··· Source material ···
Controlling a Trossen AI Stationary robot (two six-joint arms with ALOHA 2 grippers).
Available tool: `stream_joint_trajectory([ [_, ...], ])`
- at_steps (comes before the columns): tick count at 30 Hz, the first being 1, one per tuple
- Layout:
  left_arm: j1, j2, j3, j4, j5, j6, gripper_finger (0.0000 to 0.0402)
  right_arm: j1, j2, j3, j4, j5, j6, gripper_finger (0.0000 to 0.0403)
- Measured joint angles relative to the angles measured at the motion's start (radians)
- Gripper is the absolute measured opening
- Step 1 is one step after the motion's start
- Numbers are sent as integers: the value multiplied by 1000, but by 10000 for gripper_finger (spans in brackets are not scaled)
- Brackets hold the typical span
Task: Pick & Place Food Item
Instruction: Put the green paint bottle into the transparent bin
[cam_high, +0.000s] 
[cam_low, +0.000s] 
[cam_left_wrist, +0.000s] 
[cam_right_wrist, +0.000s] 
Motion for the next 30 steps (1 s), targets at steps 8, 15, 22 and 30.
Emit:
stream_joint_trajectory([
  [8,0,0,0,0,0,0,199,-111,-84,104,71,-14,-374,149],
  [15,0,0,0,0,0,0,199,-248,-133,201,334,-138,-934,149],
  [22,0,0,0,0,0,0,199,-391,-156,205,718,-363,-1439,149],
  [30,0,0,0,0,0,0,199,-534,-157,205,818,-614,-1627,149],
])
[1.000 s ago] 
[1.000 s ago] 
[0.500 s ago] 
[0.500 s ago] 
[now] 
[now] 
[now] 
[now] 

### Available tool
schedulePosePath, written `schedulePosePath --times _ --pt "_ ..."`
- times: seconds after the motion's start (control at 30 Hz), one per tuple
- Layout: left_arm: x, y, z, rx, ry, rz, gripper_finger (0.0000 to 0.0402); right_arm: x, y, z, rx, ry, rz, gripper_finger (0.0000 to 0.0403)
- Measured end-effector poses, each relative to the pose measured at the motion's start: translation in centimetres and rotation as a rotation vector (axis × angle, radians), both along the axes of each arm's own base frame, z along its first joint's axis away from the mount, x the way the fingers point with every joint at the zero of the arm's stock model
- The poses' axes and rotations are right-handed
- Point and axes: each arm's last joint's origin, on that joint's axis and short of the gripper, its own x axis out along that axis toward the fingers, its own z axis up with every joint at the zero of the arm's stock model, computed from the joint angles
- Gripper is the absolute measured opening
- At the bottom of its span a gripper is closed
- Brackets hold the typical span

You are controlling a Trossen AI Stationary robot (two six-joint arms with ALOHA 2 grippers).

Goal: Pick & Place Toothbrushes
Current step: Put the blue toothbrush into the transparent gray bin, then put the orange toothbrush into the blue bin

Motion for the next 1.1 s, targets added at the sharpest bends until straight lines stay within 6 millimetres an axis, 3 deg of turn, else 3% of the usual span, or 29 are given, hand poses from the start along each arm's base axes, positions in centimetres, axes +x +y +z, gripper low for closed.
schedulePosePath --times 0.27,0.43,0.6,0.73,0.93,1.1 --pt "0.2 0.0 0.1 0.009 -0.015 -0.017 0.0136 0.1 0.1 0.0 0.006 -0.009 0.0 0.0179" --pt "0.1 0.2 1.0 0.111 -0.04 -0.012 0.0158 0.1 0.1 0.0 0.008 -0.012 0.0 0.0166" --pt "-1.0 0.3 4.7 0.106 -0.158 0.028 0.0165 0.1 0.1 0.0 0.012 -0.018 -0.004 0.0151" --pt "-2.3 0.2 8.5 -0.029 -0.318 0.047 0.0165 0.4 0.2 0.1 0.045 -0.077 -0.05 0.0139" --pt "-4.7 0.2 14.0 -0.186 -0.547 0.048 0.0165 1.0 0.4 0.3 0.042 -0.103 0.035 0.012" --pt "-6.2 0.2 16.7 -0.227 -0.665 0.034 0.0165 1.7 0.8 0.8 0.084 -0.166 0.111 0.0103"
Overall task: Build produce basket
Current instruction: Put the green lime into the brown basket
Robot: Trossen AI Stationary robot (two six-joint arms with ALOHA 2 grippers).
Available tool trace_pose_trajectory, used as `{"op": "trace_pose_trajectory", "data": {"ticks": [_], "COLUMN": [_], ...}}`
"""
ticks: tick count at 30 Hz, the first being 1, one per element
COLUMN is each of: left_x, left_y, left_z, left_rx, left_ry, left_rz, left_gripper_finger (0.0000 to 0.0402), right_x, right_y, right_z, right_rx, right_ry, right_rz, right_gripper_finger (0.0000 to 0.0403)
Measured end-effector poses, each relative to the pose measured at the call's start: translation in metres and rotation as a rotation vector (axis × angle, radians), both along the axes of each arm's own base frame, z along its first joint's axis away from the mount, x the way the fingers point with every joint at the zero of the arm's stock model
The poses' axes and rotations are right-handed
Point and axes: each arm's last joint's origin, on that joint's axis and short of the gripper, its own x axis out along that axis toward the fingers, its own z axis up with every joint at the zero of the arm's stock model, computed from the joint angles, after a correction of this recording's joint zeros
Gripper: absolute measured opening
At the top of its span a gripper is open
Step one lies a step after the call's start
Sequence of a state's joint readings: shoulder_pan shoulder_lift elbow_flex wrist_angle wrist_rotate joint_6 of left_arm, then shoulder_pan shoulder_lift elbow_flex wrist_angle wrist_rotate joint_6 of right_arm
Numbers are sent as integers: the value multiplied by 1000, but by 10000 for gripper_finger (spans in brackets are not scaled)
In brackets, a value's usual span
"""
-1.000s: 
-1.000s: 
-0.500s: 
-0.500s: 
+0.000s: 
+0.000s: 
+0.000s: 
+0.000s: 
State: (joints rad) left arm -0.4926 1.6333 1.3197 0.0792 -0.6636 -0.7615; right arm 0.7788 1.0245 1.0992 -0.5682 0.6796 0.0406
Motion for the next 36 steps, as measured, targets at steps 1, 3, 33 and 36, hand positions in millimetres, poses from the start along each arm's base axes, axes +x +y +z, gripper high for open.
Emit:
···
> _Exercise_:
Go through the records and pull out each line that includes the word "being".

> _Answer box_:
- at_steps (comes before the columns): tick count at 30 Hz, the first being 1, one per tuple
ticks: tick count at 30 Hz, the first being 1, one per element

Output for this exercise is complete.